Their is a sleigh of hand sexual element to the movie that ultimately takes over and ruins the proceedings. Warning - Spoiler alert, so if you do not want to know what happens then stop reading from this point on. Lets just first say that "Splice" is not a sexy movie whatsoever and because Polley and Brody have zero chemistry, when they do get intimate its very awkward and uncomfortable to watch. Somehow believing that it needs to shock instead of titillate and intrigue, "Splice" goes to places that I had rather not seen on celluloid and that says a lot considering that i quite enjoyed the likes of "The Human Centipede". Still not sure why it felt the need to be, but "Splice" is the first movie where we get both an inter-species sex scene and an inter-species rape scenes....yeah, I said INTERSPECIES. Both are played out so foolishly that you wonder at some point if you have stumbled into the wrong theater. What it ultimately boils down to is perversion, as with the films final reel we get a more menacing version of Dren who has a sex change (it starts out female and then becomes male), and flies around with his moth wings picking people off and then, I guess, gets horny enough to grunt out something stupid to Polley (when he corners her) like "me want to be inside you" (mind you, the thing says nothing the whole film and only makes clicking sounds). I wish I was making this up.

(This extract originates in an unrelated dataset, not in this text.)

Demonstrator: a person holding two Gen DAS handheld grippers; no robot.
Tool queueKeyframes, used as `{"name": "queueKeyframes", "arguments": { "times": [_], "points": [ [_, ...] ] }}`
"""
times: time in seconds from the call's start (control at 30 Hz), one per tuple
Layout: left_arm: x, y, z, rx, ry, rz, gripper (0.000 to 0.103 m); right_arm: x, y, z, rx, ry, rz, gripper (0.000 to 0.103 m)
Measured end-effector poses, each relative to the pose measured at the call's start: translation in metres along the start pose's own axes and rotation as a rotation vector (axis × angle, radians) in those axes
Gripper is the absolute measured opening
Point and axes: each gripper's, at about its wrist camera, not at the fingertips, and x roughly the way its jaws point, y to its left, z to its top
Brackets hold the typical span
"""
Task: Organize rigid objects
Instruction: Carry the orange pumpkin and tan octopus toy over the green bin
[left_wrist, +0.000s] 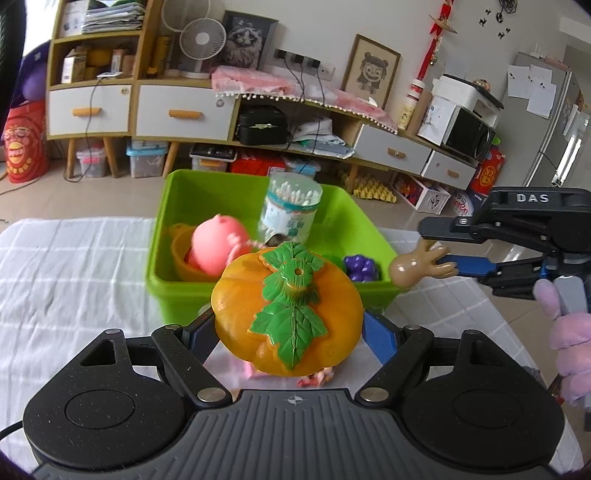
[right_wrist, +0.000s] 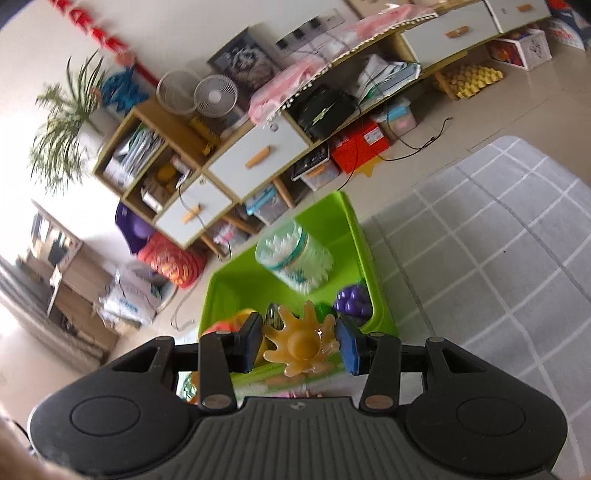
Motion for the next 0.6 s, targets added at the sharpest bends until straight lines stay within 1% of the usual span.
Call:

Also, what didn't really make much sense to me was the evolution of "Dren" (nerd backwards in a narrative threat that is supposed to read more clever than it is). Dren has the top half of a human and the legs of a chicken and like a long pig tail. When she reaches full maturity you realize that she has these weird moth wing things attached to her arms and odd fish gill looking things attached to the back of her neck. The trailer spot do so much to hide what Dren ultimately becomes that when you see it, it looks like a creature that stumbled out of "The Chronicles of Narnia". Since the thing supposedly ages so rapidly, it would have been nice to see it take on something far less human and far more animal for the finale.

But no, we get nothing but drama in the third act. A drama about Clive and Elsa's fractured relationship, a drama about Elsa and her childhood and how she has to "face her demons", a drama about parenthood, a drama about how pointless Clive actually is to the story, and a whole lot of stupid actions conducted by people we are to believe to be so smart they they create an entirely new species, but too dumb not to realize that maybe you shouldn't have sex with it.

Again, if "Splice" was the kind of movie that you could only catch at the Landmark on pico or the Laemmle theater on Sunset (both arthouse staples new and old) then the cult nature of the context would give "Splice" some novelty as pure arthouse fare. But as presented as mass consumption, it seems totally mismanaged by entities that have no idea what it actually is. How Warner Brothers came to acquire and then get behind such a thing with so much push seems baffling, especially since its the very kind of movie that major distributors shy away from.

I don't want to write Vincenzo Natali off just yet, for he is not the first or last director that has had to water down all the things that made them great and interesting in the first place for big box office esteem. For the "Cube" series shows an assured and confident filmmaker who had a specific vision and an eye for interesting visuals sometimes at the expense of the acting. But he is a good storyteller. With "Splice" not so much. I will be anxiously awaiting his exit from stage left and his return to the underground. Maybe then Natali can make a real film.